I think many C implementations would have no trouble with this, but, technically, there is a problem here: malloc is specified to return space for one object of the requested size. That object can be an array, so the space can be used for multiple objects of the same type. However, it is not specified that the space can be used for multiple objects of different types. So, if some object other than a size_t is stored in the space returned by my_malloc, I do not see that the C standard defines the behavior. As I noted, this is a pedantic distinction; I do not expect a C implementation to have a problem with this, although increasingly aggressive optimizations have surprised me over the years.

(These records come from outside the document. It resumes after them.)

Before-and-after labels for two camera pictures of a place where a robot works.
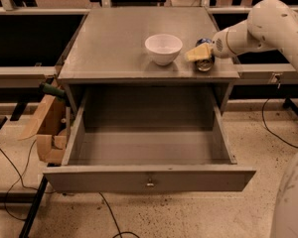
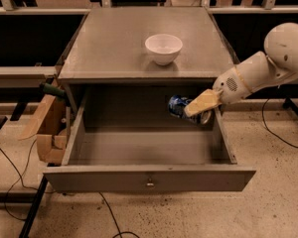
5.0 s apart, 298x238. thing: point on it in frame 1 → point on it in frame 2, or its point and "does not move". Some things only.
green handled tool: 48,88 does not move
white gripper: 221,48 → 228,87
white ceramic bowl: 164,48 does not move
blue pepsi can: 208,63 → 177,105
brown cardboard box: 50,126 does not move
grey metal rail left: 20,76 does not move
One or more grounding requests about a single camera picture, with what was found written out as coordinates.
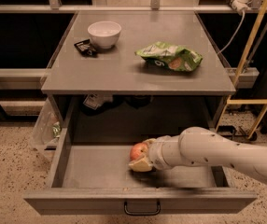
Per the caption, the white power strip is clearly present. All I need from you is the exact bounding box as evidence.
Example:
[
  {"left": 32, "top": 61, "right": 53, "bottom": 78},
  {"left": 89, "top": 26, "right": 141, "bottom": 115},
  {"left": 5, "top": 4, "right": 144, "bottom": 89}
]
[{"left": 225, "top": 0, "right": 252, "bottom": 14}]

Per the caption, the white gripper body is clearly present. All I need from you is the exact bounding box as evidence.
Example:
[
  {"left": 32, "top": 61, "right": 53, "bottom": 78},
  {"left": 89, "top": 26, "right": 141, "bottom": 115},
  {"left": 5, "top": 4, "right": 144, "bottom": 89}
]
[{"left": 148, "top": 135, "right": 180, "bottom": 170}]

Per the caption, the black drawer handle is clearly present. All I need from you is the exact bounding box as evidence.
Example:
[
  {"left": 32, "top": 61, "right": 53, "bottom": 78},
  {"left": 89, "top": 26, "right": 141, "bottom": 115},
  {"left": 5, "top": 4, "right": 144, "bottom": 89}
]
[{"left": 123, "top": 202, "right": 162, "bottom": 217}]

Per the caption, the white cable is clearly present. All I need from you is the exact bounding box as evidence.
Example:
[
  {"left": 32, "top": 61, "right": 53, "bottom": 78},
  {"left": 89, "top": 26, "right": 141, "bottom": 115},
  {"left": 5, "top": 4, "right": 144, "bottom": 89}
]
[{"left": 217, "top": 9, "right": 246, "bottom": 55}]

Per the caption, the clear plastic bag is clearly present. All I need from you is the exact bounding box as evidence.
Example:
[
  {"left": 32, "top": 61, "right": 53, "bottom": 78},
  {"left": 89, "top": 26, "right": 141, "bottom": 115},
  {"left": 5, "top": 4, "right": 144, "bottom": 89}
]
[{"left": 31, "top": 100, "right": 61, "bottom": 151}]

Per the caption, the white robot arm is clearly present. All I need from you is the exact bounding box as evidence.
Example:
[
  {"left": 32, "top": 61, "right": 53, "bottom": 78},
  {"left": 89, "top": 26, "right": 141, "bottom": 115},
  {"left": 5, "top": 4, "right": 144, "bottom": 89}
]
[{"left": 129, "top": 127, "right": 267, "bottom": 185}]

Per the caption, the black snack packet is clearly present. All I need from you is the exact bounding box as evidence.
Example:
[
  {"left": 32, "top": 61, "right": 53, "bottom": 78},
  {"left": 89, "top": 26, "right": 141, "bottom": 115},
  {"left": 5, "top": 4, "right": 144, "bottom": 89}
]
[{"left": 74, "top": 39, "right": 97, "bottom": 57}]

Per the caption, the grey open drawer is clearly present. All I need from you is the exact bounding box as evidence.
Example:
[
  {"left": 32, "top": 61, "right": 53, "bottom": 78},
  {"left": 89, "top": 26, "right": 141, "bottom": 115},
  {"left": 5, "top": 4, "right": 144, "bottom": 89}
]
[{"left": 23, "top": 96, "right": 259, "bottom": 217}]

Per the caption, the white label tag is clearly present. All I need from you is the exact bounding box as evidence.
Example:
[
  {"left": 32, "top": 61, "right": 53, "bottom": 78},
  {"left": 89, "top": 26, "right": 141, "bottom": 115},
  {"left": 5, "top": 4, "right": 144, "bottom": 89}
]
[{"left": 83, "top": 94, "right": 113, "bottom": 110}]

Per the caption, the red apple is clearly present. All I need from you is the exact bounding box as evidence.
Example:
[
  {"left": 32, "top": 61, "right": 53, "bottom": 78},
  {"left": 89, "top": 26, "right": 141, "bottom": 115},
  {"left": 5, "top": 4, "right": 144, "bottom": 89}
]
[{"left": 130, "top": 143, "right": 148, "bottom": 161}]

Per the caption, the grey counter cabinet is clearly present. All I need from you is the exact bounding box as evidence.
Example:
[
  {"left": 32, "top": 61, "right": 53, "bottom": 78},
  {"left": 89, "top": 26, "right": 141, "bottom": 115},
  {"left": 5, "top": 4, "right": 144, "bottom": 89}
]
[{"left": 42, "top": 11, "right": 235, "bottom": 133}]

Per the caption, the green chip bag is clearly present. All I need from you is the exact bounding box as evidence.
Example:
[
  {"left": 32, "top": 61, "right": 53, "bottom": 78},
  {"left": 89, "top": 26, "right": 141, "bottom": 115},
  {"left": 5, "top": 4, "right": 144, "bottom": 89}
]
[{"left": 135, "top": 41, "right": 203, "bottom": 72}]

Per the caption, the yellow ladder frame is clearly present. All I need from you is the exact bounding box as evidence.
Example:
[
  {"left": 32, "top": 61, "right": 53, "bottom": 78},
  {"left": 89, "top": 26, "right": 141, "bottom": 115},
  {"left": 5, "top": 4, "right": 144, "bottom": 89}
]
[{"left": 216, "top": 0, "right": 267, "bottom": 141}]

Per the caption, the white ceramic bowl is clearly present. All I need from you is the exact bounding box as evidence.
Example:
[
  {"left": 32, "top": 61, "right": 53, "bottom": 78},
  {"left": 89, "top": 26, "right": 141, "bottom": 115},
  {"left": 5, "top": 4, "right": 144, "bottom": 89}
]
[{"left": 88, "top": 21, "right": 121, "bottom": 49}]

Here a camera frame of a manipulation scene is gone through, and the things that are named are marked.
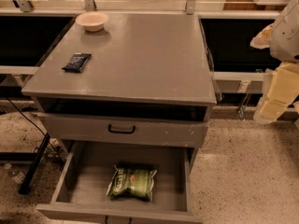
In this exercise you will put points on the open grey middle drawer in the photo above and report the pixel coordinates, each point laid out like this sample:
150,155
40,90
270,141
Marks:
81,193

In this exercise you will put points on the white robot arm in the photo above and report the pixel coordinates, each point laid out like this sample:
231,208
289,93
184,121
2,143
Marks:
284,41

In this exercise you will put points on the dark blue snack bag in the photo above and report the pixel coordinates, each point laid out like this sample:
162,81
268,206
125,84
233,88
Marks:
77,62

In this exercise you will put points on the green jalapeno chip bag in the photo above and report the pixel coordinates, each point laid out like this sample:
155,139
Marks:
132,181

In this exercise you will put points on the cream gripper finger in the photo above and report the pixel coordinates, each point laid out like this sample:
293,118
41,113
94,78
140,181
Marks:
262,39
280,89

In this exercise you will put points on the grey drawer cabinet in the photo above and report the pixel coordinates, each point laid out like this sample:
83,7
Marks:
143,66

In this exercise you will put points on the clear plastic bottle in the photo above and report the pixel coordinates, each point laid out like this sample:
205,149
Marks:
14,173

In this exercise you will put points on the black drawer handle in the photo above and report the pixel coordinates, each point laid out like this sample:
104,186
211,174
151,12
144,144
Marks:
121,130

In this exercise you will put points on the closed grey top drawer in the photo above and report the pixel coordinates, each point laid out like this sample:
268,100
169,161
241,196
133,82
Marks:
155,132

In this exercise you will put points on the wooden cabinet in background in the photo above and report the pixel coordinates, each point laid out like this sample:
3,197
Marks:
248,5

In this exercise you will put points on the cream round bowl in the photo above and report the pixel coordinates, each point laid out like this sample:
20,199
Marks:
92,21

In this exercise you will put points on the black table leg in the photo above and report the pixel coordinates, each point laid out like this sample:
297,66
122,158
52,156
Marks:
25,186

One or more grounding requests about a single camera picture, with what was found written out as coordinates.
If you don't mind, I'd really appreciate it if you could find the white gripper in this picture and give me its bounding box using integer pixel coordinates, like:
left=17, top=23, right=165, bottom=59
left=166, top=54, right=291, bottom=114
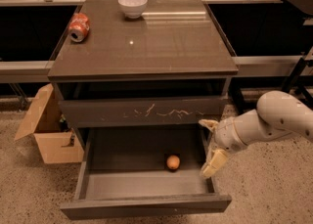
left=199, top=113, right=261, bottom=178

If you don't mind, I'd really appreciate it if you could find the orange fruit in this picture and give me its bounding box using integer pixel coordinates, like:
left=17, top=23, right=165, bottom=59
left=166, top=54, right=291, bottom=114
left=166, top=155, right=180, bottom=170

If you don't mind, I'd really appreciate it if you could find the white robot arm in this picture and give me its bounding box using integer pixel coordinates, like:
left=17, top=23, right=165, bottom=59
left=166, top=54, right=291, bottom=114
left=199, top=91, right=313, bottom=178

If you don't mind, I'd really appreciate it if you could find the scratched grey top drawer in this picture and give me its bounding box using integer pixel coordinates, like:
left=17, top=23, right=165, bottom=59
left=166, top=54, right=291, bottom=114
left=60, top=96, right=228, bottom=128

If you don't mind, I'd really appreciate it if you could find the open grey middle drawer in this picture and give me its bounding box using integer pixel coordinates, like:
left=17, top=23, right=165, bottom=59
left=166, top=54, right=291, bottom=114
left=61, top=124, right=232, bottom=220

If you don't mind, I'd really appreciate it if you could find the dark grey drawer cabinet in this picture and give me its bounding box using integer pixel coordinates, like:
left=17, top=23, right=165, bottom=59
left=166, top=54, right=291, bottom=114
left=49, top=0, right=238, bottom=142

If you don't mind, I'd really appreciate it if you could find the white ceramic bowl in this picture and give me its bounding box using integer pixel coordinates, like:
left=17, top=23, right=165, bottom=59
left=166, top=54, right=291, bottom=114
left=118, top=0, right=148, bottom=19

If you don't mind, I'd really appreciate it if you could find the open cardboard box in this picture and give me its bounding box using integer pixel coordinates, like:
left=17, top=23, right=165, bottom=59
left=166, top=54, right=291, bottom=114
left=15, top=84, right=84, bottom=164

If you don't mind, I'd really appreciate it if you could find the crushed red soda can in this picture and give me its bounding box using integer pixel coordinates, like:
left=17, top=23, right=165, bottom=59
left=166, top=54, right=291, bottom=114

One way to store multiple different objects in the space returned by malloc is to use a structure. Then we could put an int or a float or char * in the space after the size_t. However, we cannot do so by pointer arithmetic—using pointer arithmetic to navigate the members of a structure is not fully defined. Addressing structure members is properly done by name, not pointer manipulations. So returning &ret[1] from my_malloc is not a valid way (defined by the C standard) to provide a pointer to space that may be used for any object (even if the alignment requirement is satisfied).

Other Notes

This code improperly uses %u to format a value of type size_t:

printf("%u\n", allocated_size(array));

The specific integer type of size_t is implementation-defined and might not be unsigned. The resulting behavior may not be defined by the C standard. The proper format specifier is %zu.

Footnotes

¹ C 2018 6.5.2.1 2.

² More precisely, it is *((((size_t *) ptr)) + (-1)), but these are equivalent.

³ C 2018 6.5.6 8 and 9.

⁴ C 2018 7.22.3.4.

⁵ A very pedantic reader of C 2018 7.22.3.4 could object that size_t is not an object of the requested size but is an object of smaller size. I do not believe that is the intended meaning.

⁶ C 2018 6.3.2.3 1.

Answer 4

This is actually a very bad code which invokes the UB .

If he wanted to save the allocated space size he should use the structure where first field is the size, and the second zero sized array (or vla) for the actual data

Answer 5

Seems that your compiler's C malloc implementation keeps the allocated size (in bytes) in the 4 bytes right before the address it returns.

By converting the returned address (ptr) to a pointer-to-size_t (that's ((size_t*)ptr)), and then taking the aligned address right before it (that's the '[-1]', which is actually just pointer arithmetic - same as writing *(((size_t*)ptr) - 1)) - you can access the allocated size (of type size_t).

This is to explain what ((size_t*)ptr)[-1] means and why it seems to work, but this is by no means a recommendation on using it. Getting the size allocated to a pointer was a quantity asked by the application-code and should be managed by it if needed, while not relying on compiler implementations.